### Information supplied:
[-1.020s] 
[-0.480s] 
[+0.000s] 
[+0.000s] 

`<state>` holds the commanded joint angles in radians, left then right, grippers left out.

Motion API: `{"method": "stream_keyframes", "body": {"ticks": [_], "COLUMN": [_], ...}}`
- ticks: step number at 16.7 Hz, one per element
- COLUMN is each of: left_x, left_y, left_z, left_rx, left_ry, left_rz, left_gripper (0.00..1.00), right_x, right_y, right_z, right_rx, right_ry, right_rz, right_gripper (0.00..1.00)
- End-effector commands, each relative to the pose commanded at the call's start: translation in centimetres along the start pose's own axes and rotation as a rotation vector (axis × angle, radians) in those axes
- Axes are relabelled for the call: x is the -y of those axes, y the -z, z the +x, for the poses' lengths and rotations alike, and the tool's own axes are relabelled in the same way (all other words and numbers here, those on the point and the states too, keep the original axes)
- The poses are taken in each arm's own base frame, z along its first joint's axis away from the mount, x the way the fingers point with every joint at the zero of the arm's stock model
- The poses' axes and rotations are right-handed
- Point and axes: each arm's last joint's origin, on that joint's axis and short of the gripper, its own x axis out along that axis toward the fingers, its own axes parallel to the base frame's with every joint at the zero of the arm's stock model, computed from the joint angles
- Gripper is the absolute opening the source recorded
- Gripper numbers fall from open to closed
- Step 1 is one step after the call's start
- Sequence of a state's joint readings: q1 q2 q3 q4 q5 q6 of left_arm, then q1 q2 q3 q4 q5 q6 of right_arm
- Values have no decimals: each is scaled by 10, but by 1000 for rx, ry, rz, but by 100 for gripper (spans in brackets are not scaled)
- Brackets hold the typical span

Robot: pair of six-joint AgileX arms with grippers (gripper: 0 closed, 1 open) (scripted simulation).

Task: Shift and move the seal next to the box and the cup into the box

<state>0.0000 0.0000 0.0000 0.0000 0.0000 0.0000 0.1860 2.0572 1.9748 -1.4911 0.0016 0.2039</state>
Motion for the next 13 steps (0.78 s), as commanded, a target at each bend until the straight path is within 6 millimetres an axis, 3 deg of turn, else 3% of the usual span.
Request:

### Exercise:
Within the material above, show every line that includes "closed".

### Exercise result:
- Gripper numbers fall from open to closed
Robot: pair of six-joint AgileX arms with grippers (gripper: 0 closed, 1 open) (scripted simulation).

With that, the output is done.